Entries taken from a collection
··········

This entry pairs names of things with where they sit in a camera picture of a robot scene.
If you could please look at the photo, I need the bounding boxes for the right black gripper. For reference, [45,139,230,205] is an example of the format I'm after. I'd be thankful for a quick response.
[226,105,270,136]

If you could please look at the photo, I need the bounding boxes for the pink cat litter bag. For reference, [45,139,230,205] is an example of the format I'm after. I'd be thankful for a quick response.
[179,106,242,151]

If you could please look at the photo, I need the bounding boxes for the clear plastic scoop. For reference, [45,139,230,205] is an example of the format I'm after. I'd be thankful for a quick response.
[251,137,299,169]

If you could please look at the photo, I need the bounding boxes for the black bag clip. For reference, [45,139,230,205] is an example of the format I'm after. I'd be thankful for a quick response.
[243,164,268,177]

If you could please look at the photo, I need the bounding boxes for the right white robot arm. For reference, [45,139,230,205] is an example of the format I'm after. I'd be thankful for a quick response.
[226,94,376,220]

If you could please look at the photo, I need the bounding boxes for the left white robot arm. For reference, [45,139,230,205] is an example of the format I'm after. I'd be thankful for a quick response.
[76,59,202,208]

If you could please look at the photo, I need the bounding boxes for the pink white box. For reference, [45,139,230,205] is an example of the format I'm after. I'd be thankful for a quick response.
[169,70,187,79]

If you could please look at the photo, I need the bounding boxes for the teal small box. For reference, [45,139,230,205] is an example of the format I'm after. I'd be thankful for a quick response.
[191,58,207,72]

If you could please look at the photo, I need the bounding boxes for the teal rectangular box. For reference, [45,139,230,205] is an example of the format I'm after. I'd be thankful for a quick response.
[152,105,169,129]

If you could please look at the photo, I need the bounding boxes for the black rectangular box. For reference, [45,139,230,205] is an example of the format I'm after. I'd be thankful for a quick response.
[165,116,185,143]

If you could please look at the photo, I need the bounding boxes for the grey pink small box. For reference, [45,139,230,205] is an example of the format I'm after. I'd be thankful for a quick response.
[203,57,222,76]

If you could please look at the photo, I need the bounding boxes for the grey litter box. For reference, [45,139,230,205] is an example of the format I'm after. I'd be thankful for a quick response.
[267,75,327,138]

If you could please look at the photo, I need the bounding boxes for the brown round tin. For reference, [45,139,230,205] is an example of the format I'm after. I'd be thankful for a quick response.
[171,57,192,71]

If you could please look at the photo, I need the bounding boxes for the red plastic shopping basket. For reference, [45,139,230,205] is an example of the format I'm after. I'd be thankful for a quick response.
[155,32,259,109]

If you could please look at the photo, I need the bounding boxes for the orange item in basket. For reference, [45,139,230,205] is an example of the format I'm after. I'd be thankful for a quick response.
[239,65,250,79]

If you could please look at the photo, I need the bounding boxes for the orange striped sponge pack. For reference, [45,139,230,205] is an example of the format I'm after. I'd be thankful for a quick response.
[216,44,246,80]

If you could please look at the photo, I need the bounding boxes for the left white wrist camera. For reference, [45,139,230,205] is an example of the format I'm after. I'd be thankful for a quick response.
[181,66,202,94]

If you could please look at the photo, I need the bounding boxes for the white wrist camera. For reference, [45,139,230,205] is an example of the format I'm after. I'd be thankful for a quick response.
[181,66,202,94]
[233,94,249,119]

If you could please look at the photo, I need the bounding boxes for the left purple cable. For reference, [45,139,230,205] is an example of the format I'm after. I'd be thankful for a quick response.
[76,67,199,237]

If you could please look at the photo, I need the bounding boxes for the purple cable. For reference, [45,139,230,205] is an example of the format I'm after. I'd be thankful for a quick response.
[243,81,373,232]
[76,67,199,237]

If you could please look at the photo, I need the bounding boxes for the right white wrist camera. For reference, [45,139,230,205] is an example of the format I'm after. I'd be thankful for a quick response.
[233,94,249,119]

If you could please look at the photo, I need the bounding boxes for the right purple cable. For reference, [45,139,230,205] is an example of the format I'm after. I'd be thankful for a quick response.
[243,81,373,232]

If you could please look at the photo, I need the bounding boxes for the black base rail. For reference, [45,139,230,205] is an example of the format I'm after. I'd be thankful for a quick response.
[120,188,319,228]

··········

• _Exercise aim_
Restate the data exactly, keeping every line intact.

• _Response area_
This entry pairs names of things with where they sit in a camera picture of a robot scene.
If you could please look at the photo, I need the bounding boxes for the right black gripper. For reference, [45,139,230,205] is an example of the format I'm after. I'd be thankful for a quick response.
[226,105,270,136]

If you could please look at the photo, I need the bounding boxes for the pink cat litter bag. For reference, [45,139,230,205] is an example of the format I'm after. I'd be thankful for a quick response.
[179,106,242,151]

If you could please look at the photo, I need the bounding boxes for the clear plastic scoop. For reference, [45,139,230,205] is an example of the format I'm after. I'd be thankful for a quick response.
[251,137,299,169]

If you could please look at the photo, I need the bounding boxes for the black bag clip. For reference, [45,139,230,205] is an example of the format I'm after. I'd be thankful for a quick response.
[243,164,268,177]

If you could please look at the photo, I need the bounding boxes for the right white robot arm. For reference, [45,139,230,205] is an example of the format I'm after. I'd be thankful for a quick response.
[226,94,376,220]

If you could please look at the photo, I need the bounding boxes for the left white robot arm. For reference, [45,139,230,205] is an example of the format I'm after. I'd be thankful for a quick response.
[76,59,202,208]

If you could please look at the photo, I need the bounding boxes for the pink white box. For reference, [45,139,230,205] is an example of the format I'm after. I'd be thankful for a quick response.
[169,70,187,79]

If you could please look at the photo, I need the bounding boxes for the teal small box. For reference, [45,139,230,205] is an example of the format I'm after. I'd be thankful for a quick response.
[191,58,207,72]

If you could please look at the photo, I need the bounding boxes for the teal rectangular box. For reference, [45,139,230,205] is an example of the format I'm after. I'd be thankful for a quick response.
[152,105,169,129]

If you could please look at the photo, I need the bounding boxes for the black rectangular box. For reference, [45,139,230,205] is an example of the format I'm after. I'd be thankful for a quick response.
[165,116,185,143]

If you could please look at the photo, I need the bounding boxes for the grey pink small box. For reference, [45,139,230,205] is an example of the format I'm after. I'd be thankful for a quick response.
[203,57,222,76]

If you could please look at the photo, I need the bounding boxes for the grey litter box. For reference, [45,139,230,205] is an example of the format I'm after. I'd be thankful for a quick response.
[267,75,327,138]

If you could please look at the photo, I need the bounding boxes for the brown round tin. For reference, [45,139,230,205] is an example of the format I'm after. I'd be thankful for a quick response.
[171,57,192,71]

If you could please look at the photo, I need the bounding boxes for the red plastic shopping basket. For reference, [45,139,230,205] is an example of the format I'm after. I'd be thankful for a quick response.
[155,32,259,109]

If you could please look at the photo, I need the bounding boxes for the orange item in basket. For reference, [45,139,230,205] is an example of the format I'm after. I'd be thankful for a quick response.
[239,65,250,79]

If you could please look at the photo, I need the bounding boxes for the orange striped sponge pack. For reference, [45,139,230,205] is an example of the format I'm after. I'd be thankful for a quick response.
[216,44,246,80]

If you could please look at the photo, I need the bounding boxes for the left white wrist camera. For reference, [45,139,230,205] is an example of the format I'm after. I'd be thankful for a quick response.
[181,66,202,94]

If you could please look at the photo, I need the bounding boxes for the white wrist camera. For reference, [45,139,230,205] is an example of the format I'm after. I'd be thankful for a quick response.
[181,66,202,94]
[233,94,249,119]

If you could please look at the photo, I need the bounding boxes for the left purple cable. For reference, [45,139,230,205] is an example of the format I'm after. I'd be thankful for a quick response.
[76,67,199,237]

If you could please look at the photo, I need the bounding boxes for the purple cable. For reference, [45,139,230,205] is an example of the format I'm after. I'd be thankful for a quick response.
[243,81,373,232]
[76,67,199,237]

If you could please look at the photo, I need the bounding boxes for the right white wrist camera. For reference, [45,139,230,205] is an example of the format I'm after. I'd be thankful for a quick response.
[233,94,249,119]

If you could please look at the photo, I need the bounding boxes for the right purple cable. For reference, [45,139,230,205] is an example of the format I'm after. I'd be thankful for a quick response.
[243,81,373,232]

If you could please look at the photo, I need the bounding boxes for the black base rail. For reference, [45,139,230,205] is an example of the format I'm after. I'd be thankful for a quick response.
[120,188,319,228]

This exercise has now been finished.